Without any alteration, retype the records that appear below.

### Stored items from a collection
#####
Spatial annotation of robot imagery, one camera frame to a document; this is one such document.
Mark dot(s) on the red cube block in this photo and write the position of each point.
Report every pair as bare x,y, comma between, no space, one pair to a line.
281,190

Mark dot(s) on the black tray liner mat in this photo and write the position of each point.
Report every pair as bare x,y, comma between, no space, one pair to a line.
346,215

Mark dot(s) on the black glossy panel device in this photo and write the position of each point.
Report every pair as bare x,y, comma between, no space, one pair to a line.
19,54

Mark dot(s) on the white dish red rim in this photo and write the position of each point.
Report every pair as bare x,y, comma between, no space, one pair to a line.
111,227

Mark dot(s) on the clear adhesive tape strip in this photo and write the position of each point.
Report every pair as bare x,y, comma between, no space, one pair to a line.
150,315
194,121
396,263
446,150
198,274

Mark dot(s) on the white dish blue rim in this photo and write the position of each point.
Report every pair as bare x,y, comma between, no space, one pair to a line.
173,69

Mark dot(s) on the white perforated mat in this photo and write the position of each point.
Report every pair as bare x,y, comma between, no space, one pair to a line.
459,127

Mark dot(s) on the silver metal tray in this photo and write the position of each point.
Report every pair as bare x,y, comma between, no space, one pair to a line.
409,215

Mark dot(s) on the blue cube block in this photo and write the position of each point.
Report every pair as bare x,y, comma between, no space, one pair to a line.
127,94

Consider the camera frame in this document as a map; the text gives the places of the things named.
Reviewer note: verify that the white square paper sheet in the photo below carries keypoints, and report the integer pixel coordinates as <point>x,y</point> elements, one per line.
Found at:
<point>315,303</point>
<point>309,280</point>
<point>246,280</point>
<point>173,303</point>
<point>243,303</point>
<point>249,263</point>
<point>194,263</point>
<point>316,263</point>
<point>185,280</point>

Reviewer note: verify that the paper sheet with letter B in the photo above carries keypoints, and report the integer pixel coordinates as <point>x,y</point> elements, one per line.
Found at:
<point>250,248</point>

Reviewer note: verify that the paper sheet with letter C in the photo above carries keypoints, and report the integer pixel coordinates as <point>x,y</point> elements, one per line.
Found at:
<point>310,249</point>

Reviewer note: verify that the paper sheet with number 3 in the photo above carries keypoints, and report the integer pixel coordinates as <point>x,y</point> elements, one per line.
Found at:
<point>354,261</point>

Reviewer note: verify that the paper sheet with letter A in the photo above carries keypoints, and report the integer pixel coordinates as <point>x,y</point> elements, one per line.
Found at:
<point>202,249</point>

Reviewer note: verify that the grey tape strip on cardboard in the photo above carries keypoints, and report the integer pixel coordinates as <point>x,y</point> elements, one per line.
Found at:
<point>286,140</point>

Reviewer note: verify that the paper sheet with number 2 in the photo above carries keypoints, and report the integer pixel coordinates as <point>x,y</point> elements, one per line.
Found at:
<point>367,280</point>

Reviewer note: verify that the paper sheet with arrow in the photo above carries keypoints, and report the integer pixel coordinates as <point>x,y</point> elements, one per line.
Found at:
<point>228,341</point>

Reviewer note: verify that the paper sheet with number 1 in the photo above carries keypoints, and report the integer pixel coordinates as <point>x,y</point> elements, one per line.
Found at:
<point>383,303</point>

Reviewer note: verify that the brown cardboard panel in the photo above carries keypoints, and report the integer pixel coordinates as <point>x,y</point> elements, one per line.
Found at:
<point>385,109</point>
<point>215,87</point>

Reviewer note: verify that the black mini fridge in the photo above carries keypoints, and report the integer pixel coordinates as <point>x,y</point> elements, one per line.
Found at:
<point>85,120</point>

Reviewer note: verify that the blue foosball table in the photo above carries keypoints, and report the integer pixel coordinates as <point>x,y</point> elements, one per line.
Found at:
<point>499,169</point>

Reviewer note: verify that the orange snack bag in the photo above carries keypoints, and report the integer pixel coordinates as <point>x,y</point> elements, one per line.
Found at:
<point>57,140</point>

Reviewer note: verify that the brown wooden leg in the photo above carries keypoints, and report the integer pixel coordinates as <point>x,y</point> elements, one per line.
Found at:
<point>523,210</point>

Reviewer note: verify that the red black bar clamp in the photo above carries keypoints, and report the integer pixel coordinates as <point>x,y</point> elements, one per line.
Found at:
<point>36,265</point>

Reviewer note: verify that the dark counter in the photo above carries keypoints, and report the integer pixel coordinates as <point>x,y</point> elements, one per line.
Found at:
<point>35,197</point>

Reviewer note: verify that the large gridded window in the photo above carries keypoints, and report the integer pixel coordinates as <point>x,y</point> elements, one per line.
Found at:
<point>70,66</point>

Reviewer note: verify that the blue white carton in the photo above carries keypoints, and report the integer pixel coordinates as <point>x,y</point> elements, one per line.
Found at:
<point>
#####
### Solution
Spatial annotation of robot imagery, one camera frame to a document; this is one such document.
Mark dot(s) on the red cube block in this photo and write the position of each point.
Report every pair as bare x,y, comma between, no space, one pair to a line.
281,190

Mark dot(s) on the black tray liner mat in this photo and write the position of each point.
Report every pair as bare x,y, comma between, no space, one pair to a line.
346,215

Mark dot(s) on the black glossy panel device in this photo and write the position of each point.
Report every pair as bare x,y, comma between, no space, one pair to a line.
19,54

Mark dot(s) on the white dish red rim in this photo and write the position of each point.
Report every pair as bare x,y, comma between, no space, one pair to a line.
111,227

Mark dot(s) on the clear adhesive tape strip in this photo and write the position of each point.
Report every pair as bare x,y, comma between, no space, one pair to a line.
150,315
194,121
396,263
446,150
198,274

Mark dot(s) on the white dish blue rim in this photo and write the position of each point.
Report every pair as bare x,y, comma between, no space, one pair to a line.
173,69

Mark dot(s) on the white perforated mat in this photo and write the position of each point.
Report every pair as bare x,y, comma between, no space, one pair to a line.
459,127

Mark dot(s) on the silver metal tray in this photo and write the position of each point.
Report every pair as bare x,y, comma between, no space, one pair to a line.
409,215

Mark dot(s) on the blue cube block in this photo and write the position of each point.
Report every pair as bare x,y, comma between, no space, one pair to a line.
127,94

Consider the camera frame in this document as a map; the text gives the places of the things named.
Reviewer note: verify that the white square paper sheet in the photo below carries keypoints, and report the integer pixel coordinates as <point>x,y</point> elements, one per line.
Found at:
<point>315,303</point>
<point>309,280</point>
<point>246,280</point>
<point>173,303</point>
<point>243,303</point>
<point>249,263</point>
<point>194,263</point>
<point>316,263</point>
<point>185,280</point>

Reviewer note: verify that the paper sheet with letter B in the photo above carries keypoints, and report the integer pixel coordinates as <point>x,y</point> elements, one per line.
Found at:
<point>250,248</point>

Reviewer note: verify that the paper sheet with letter C in the photo above carries keypoints, and report the integer pixel coordinates as <point>x,y</point> elements, one per line.
Found at:
<point>310,249</point>

Reviewer note: verify that the paper sheet with number 3 in the photo above carries keypoints, and report the integer pixel coordinates as <point>x,y</point> elements, one per line.
Found at:
<point>354,261</point>

Reviewer note: verify that the paper sheet with letter A in the photo above carries keypoints, and report the integer pixel coordinates as <point>x,y</point> elements, one per line.
Found at:
<point>202,249</point>

Reviewer note: verify that the grey tape strip on cardboard in the photo above carries keypoints, and report the integer pixel coordinates as <point>x,y</point> elements, one per line.
Found at:
<point>286,140</point>

Reviewer note: verify that the paper sheet with number 2 in the photo above carries keypoints, and report the integer pixel coordinates as <point>x,y</point> elements, one per line.
Found at:
<point>367,280</point>

Reviewer note: verify that the paper sheet with arrow in the photo above carries keypoints, and report the integer pixel coordinates as <point>x,y</point> elements, one per line.
Found at:
<point>228,341</point>

Reviewer note: verify that the paper sheet with number 1 in the photo above carries keypoints, and report the integer pixel coordinates as <point>x,y</point> elements, one per line.
Found at:
<point>383,303</point>

Reviewer note: verify that the brown cardboard panel in the photo above carries keypoints, and report the integer pixel coordinates as <point>x,y</point> elements, one per line.
Found at:
<point>385,109</point>
<point>215,87</point>

Reviewer note: verify that the black mini fridge in the photo above carries keypoints, and report the integer pixel coordinates as <point>x,y</point> elements, one per line.
Found at:
<point>85,120</point>

Reviewer note: verify that the blue foosball table in the photo above carries keypoints, and report the integer pixel coordinates as <point>x,y</point> elements, one per line.
Found at:
<point>499,169</point>

Reviewer note: verify that the orange snack bag in the photo above carries keypoints, and report the integer pixel coordinates as <point>x,y</point> elements, one per line.
Found at:
<point>57,140</point>

Reviewer note: verify that the brown wooden leg in the photo above carries keypoints, and report the integer pixel coordinates as <point>x,y</point> elements, one per line.
Found at:
<point>523,210</point>

Reviewer note: verify that the red black bar clamp in the photo above carries keypoints, and report the integer pixel coordinates as <point>x,y</point> elements, one per line.
Found at:
<point>36,265</point>

Reviewer note: verify that the dark counter in the photo above carries keypoints, and report the integer pixel coordinates as <point>x,y</point> elements, one per line.
Found at:
<point>35,197</point>

Reviewer note: verify that the large gridded window in the photo above carries keypoints, and report the integer pixel coordinates as <point>x,y</point> elements, one per line.
Found at:
<point>70,66</point>

Reviewer note: verify that the blue white carton in the photo above carries keypoints, and report the integer pixel coordinates as <point>x,y</point> elements, one per line.
Found at:
<point>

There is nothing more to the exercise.